In a “Smart session” held in conjunction with the Great American Trucking Show in Dallas Aug. 22, Compliance Safety Systems head David Saunders connected the dots between provisions written into the Moving Ahead for Progress in the 21st Century (MAP-21) highway bill and the Federal Motor Carrier Safety Administration’s broadening authority to take action to shut down what it deems as high-risk carriers.
Today, as outlined in this story, part of our May installments in the CSA’s Data Trail series, the process continues to be tied to on-site investigations. Increasingly, however, carriers’ rankings in the CSA Behavioral Analysis and Safety Improvement Categories play a role. If and when the Safety Fitness Determination rulemaking makes its way through the Congress, the process could well become increasingly more of a matter of roadside data analysis.
A carrier is high-risk if… 1. Its ranking in the Unsafe Driving, Hours of Service Compliance or Crash Indicator BASIC exceeds 85 and 2. It has a ranking above intervention/ alert threshold in one other BASIC. Or 1. It has rankings above intervention/ alert threshold in four or more SMS BASICs. |
Section 31135 of the Title 49 of the U.S. Code was amended in the highway bill to broaden DOT authority to “withhold, suspend, amend, or revoke” carriers’ and/or drivers’ and company officers’ operating-authority registrations if patterns of noncompliance were seen. FMCSA’s ongoing “quick strike” probes of “high-risk” passenger carriers are evidence of such authority in action, the agency working in part from the CSA BASICs to identify compliance under-performing bus lines to determine who exactly deserves a visit.
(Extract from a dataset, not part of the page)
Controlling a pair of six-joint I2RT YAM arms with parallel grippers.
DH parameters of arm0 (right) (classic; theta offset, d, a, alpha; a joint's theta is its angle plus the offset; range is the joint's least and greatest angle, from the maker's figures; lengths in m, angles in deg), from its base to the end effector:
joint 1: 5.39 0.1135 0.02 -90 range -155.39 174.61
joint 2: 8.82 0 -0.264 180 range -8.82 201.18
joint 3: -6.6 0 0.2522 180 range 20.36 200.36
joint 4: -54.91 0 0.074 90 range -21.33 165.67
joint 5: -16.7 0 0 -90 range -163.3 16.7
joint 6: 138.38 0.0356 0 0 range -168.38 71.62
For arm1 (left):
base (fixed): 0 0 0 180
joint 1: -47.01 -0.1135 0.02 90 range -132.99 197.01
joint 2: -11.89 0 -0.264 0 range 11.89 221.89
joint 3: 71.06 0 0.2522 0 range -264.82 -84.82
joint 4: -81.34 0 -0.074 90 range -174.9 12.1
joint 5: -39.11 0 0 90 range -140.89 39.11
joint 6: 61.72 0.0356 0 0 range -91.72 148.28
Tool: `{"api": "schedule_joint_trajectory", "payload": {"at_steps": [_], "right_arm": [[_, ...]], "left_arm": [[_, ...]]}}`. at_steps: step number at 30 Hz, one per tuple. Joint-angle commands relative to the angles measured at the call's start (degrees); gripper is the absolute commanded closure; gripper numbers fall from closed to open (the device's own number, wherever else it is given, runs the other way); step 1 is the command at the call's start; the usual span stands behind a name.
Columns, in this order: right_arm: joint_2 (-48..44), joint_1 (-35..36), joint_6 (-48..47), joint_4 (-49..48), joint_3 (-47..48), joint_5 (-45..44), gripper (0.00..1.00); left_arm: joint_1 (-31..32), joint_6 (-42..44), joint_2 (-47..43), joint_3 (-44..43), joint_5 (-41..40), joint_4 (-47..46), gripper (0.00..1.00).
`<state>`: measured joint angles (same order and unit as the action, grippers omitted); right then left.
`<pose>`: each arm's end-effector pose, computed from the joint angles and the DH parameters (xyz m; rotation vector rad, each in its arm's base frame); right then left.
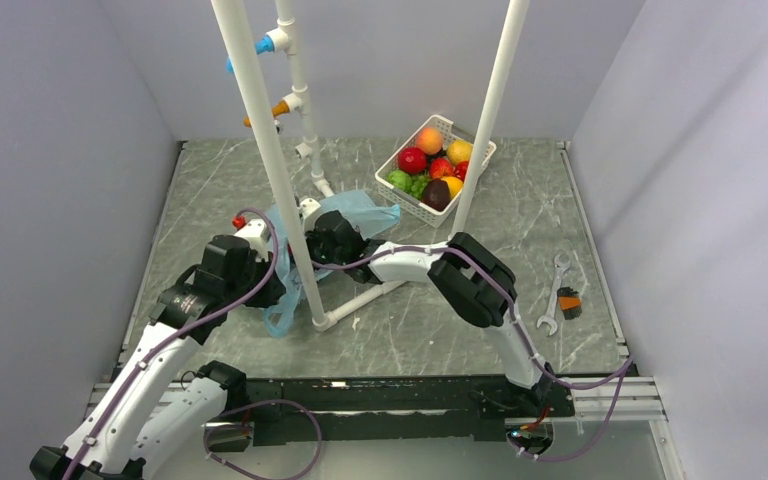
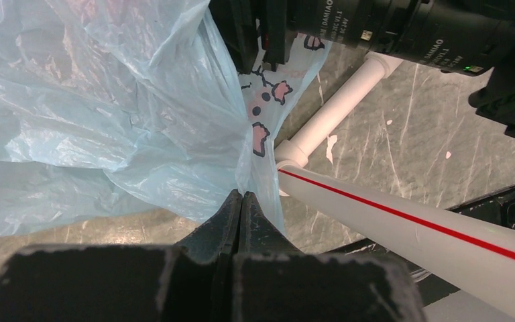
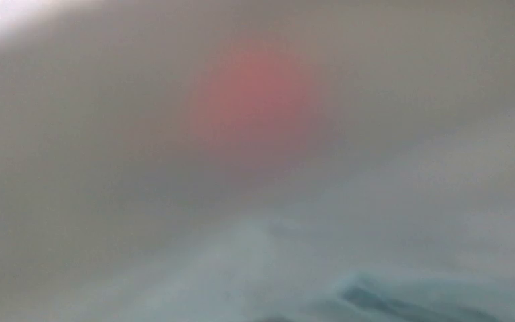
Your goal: Take the fake fruits out of the plastic bag
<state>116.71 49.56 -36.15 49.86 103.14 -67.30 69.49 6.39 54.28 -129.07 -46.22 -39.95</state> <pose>0.2807 0.4066 0.1617 -0.8275 1.9203 0.8429 0.1355 -0.0592 0.2846 0.0541 2.3693 -0.4777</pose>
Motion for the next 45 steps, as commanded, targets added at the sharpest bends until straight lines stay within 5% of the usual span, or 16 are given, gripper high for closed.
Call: {"api": "schedule_joint_trajectory", "payload": {"at_steps": [1, 3, 8, 17, 31, 40, 45], "right_arm": [[-6.4, 0.3, -0.2, -1.8, -0.9, -0.6, 0.61], [-6.5, 0.3, -0.4, -2.0, -0.9, -0.6, 0.56], [-5.2, 0.3, -1.6, -5.5, -1.3, 1.0, 0.21], [2.8, 0.4, -7.3, -10.9, 4.7, 1.5, 0.01], [17.0, 0.4, -6.1, -2.2, 24.6, 4.4, 0.04], [19.3, 0.4, -5.0, 0.4, 27.7, 5.7, 0.23], [18.4, 0.2, -4.0, 0.7, 26.1, 3.8, 0.42]], "left_arm": [[0.2, 0.1, -1.0, 0.0, -0.5, -1.3, 1.0], [0.2, 0.1, -1.0, 0.0, -0.4, -1.4, 1.0], [0.2, 0.2, -0.9, 0.0, -0.2, -1.5, 1.0], [0.3, 0.9, -1.1, 0.3, 2.7, -2.5, 1.0], [0.4, 1.0, -1.2, 0.4, 2.6, -2.7, 1.0], [0.4, 0.9, -2.0, 0.4, 2.3, -2.6, 1.0], [0.4, 0.8, -2.2, 0.3, 1.8, -2.5, 1.0]]}}
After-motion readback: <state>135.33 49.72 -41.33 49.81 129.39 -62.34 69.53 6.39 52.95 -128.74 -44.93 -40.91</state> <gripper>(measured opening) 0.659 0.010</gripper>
The Unified Registration System, published as a final rule just this week, sets up a centralized database of information on carriers (and other entities) involved in interstate commerce. Once all 50 states are communicating vehicle registration information to URS via the Performance and Registration Information System Management (PRISM) Program, Saunders suggested FMCSA would have a powerful tool in its ability to take action against carriers showing patterns of noncompliance, offering the agency the ability to suspend vehicle registrations.
“The only reason they have not gone out and taken a bunch of registrations is because the states aren’t communicating with the system yet,” Saunders said, but just as “if you can’t get a load, you can’t start the business, if you can’t get insurance, you can’t stay in business.”
CSA Lawsuit
Arguments in the lawsuit against FMCSA over particulars of the CSA program brought by the Alliance for Safe, Efficient and Competitive Truck Transportation (ASECTT) are scheduled for Sept. 10, Saunders noted, just around the corner. The D.C. Circuit Court where the case is being heard “doesn’t play,” Saunders noted.
His “hunch” prognosis for the suit, which argues that FMCSA abdicated its authority by encouraging shippers, brokers and other carriers to use its CSA Safety Measurement System for business decisions like carrier selection, was that the court “will go back and order FMCSA to change the algorithms” that determine how the scores are computed, ultimately, to better reflect crash risk.